One-time : Whether it is the server or the client, once a Watcher is triggered, ZooKeeper will delete it from the corresponding storage.
The process of client Watcher callback is a serial synchronization process, which ensures the order of execution.
ACL permission control
The permission control method used in the Unix/Linux file system is the UGO (User, Group, Others) permission control mechanism. A file or directory is configured with different permissions for the creator (User), the creator's group (Group), and other users (Others). UGO is a coarse-grained file system permission control mode. It cannot solve the following scenario: User U 1 creates a file F 1 and hopes that the user group G 1 where U 1 is located has the permission to read, write and execute on F 1 , and A user group G 2 has read permissions, while another user U 3 does not have any permissions.

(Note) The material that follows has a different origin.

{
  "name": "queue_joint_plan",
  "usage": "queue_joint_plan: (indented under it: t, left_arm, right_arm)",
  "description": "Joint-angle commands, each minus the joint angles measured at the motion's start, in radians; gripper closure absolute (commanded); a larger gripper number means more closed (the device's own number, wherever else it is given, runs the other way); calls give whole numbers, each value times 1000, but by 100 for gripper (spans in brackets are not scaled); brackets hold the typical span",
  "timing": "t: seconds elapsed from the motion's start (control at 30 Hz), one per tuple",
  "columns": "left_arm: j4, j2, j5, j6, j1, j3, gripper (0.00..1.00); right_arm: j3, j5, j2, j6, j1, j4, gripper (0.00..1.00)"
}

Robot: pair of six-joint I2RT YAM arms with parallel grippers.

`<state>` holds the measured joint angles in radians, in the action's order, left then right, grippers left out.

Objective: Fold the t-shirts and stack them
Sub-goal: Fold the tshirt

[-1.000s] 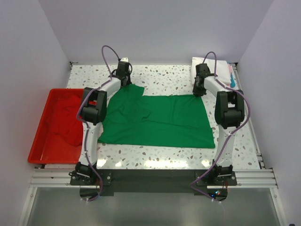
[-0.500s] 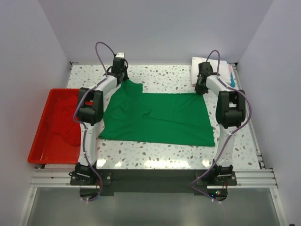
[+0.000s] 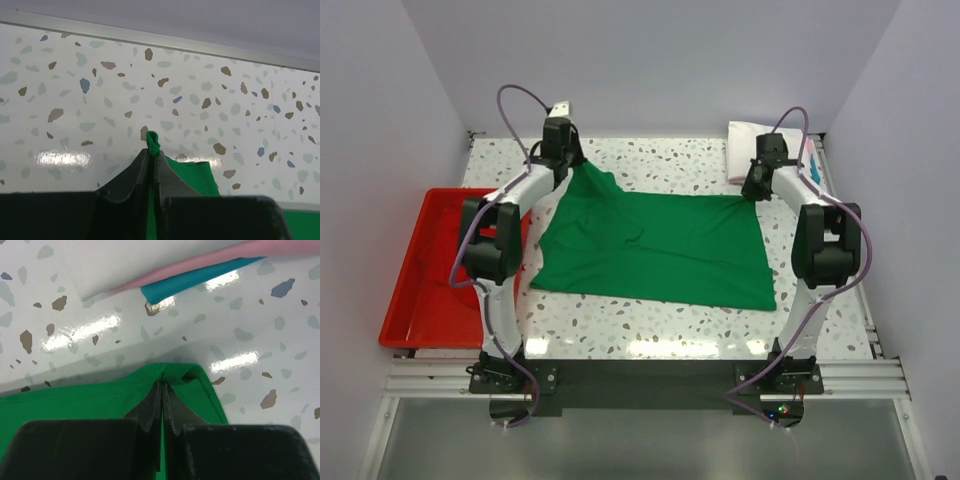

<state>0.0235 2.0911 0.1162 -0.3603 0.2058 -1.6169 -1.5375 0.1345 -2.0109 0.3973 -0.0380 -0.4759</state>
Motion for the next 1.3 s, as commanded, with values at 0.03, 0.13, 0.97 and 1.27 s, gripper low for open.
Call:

The access control list (ACL) can perform fine-grained permission control for any user and group. Usually use permission mode (Scheme), authorization object (ID), permission (Permission), "Scheme: ID: Permission" to represent a valid ACL information.

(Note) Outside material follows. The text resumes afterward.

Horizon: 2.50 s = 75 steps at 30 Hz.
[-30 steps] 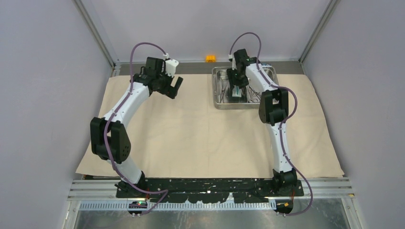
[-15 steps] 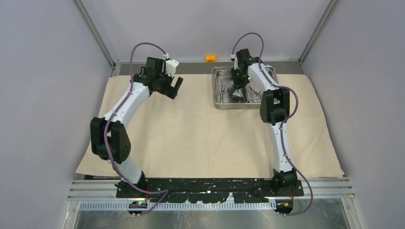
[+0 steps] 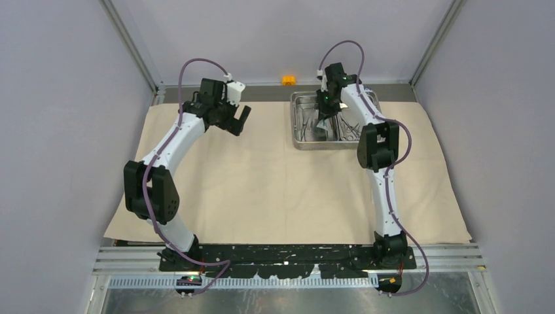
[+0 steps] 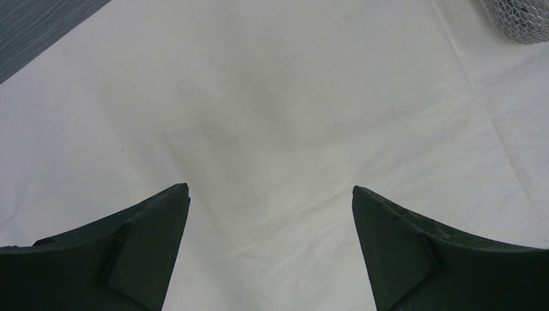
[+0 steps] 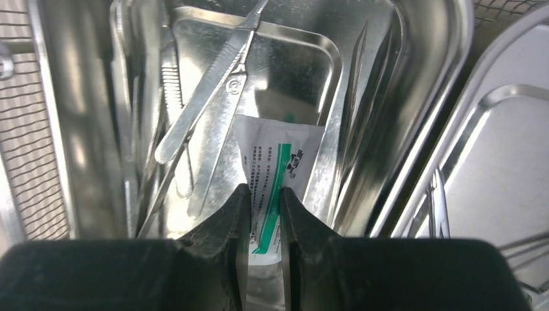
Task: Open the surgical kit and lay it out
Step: Pick up the medical item from the container, then place the medical item in the surgical kit.
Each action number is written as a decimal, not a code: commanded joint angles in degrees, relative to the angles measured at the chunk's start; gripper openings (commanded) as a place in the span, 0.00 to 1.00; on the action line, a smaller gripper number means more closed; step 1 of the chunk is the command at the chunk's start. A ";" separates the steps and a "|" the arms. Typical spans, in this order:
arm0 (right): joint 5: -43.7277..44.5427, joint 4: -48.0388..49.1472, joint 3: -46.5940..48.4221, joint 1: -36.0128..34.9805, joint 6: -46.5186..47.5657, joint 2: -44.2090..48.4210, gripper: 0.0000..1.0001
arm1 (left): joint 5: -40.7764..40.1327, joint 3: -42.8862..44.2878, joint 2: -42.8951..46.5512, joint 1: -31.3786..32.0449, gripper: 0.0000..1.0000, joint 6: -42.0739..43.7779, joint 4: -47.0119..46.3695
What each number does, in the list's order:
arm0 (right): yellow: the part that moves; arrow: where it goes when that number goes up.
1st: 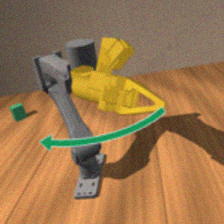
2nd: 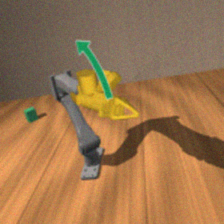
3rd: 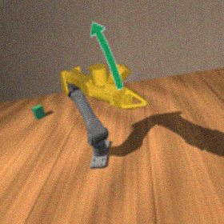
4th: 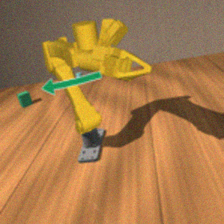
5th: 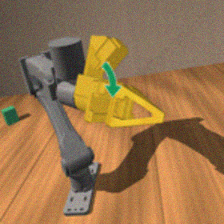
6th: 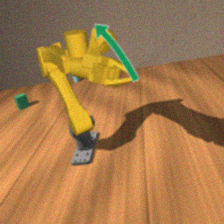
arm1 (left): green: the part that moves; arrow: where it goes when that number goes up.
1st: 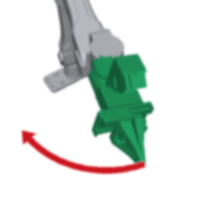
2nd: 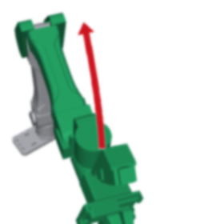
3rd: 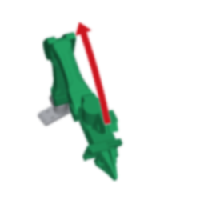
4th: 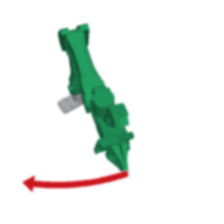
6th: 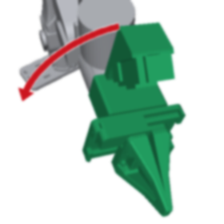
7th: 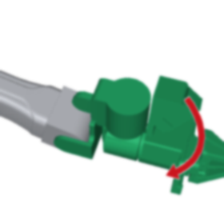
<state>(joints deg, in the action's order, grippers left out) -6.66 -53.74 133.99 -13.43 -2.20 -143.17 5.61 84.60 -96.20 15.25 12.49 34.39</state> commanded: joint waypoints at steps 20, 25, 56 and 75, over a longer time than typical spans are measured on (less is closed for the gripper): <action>6.04 4.66 -47.97 -0.44 0.00 49.59 0.00 | -0.06 5.47 -1.44 0.22 1.00 1.00 -0.38; 9.85 8.54 -67.04 -0.62 1.32 59.52 0.00 | -0.25 6.96 -2.77 0.38 1.00 0.83 0.51; 19.58 7.04 -72.37 -0.54 4.90 44.21 0.12 | -0.55 4.18 -0.18 1.45 1.00 -0.68 1.38; 14.49 0.94 -69.77 -0.50 4.93 45.61 0.46 | -1.19 3.38 0.75 1.45 1.00 0.20 1.41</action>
<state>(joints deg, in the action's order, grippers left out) 9.74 -50.89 61.52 -13.76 2.72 -99.29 4.99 88.14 -98.30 16.45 12.43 36.29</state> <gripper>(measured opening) 0.452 0.996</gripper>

The authorization mode is used to determine the inspection strategy used in the authorization verification process. The following four permission modes are generally used:
Permission mode | Description |
---|---|
IP | Permission control is carried out by IP address. For example, "IP: 192.168.0.1" is configured, which means that the permission control is for this IP address. At the same time, the IP mode also supports configuration according to the network segment. For example, "IP: 192.168.0.1/24" means that the authority is controlled for the network segment 192.168.0.*. |
Digest | Digest is the most commonly used permission control mode. Use the authority identification in the form of "username:password" for authority configuration, which is convenient for distinguishing different applications for authority control. When we configure the authorization identification through the form of "username:password", ZooKeeper will encode it twice, namely SHA-1 algorithm encryption and BASE64 encoding. |
World | World is the most open access control mode. The access authority of the data node is open to all users, and all users can operate the data on ZooKeeper without any authority check. The World mode can be regarded as a special Digest mode, which has only one authority identification, namely "world:anyone" . |
Super | Super mode is also a special Digest mode. In Super mode, the super user can perform any operation on any data node. |
The authorized object refers to the user or a specified entity to whom the authority is granted. For example, IP address or machine.
Permission mode | Description |
---|---|
IP | IP address or IP network segment |
Digest | Custom, usually "username:BASE64(SHA-1(username:password))" |
World | Only one ID: anyone |
Super | Consistent with Digest mode |
Permission refers to the operations that can be allowed to perform after passing the permission check
Authority | Description |
---|---|
CREATE(c) | Data node creation permission, allowing authorized objects to create child nodes under the data node |
DELETE(d) | Data node deletion permission |
READ(r) | The read permission of the data node, allowing authorized objects to access the data node and read its data content or child node list, etc. |
WRITE(w) | Update permissions of data nodes |
ADMIN(a) | The management authority of the data node, allowing authorized objects to perform related ACL setting operations on the data node |
Set ACL method 1: create [-s] [-e] path data acl
create -e /temp nothing digest:abc:123456:cdrwa
Set ACL method two: setAcl path acl
setAcl /temp digest:abc:123456:cdrwa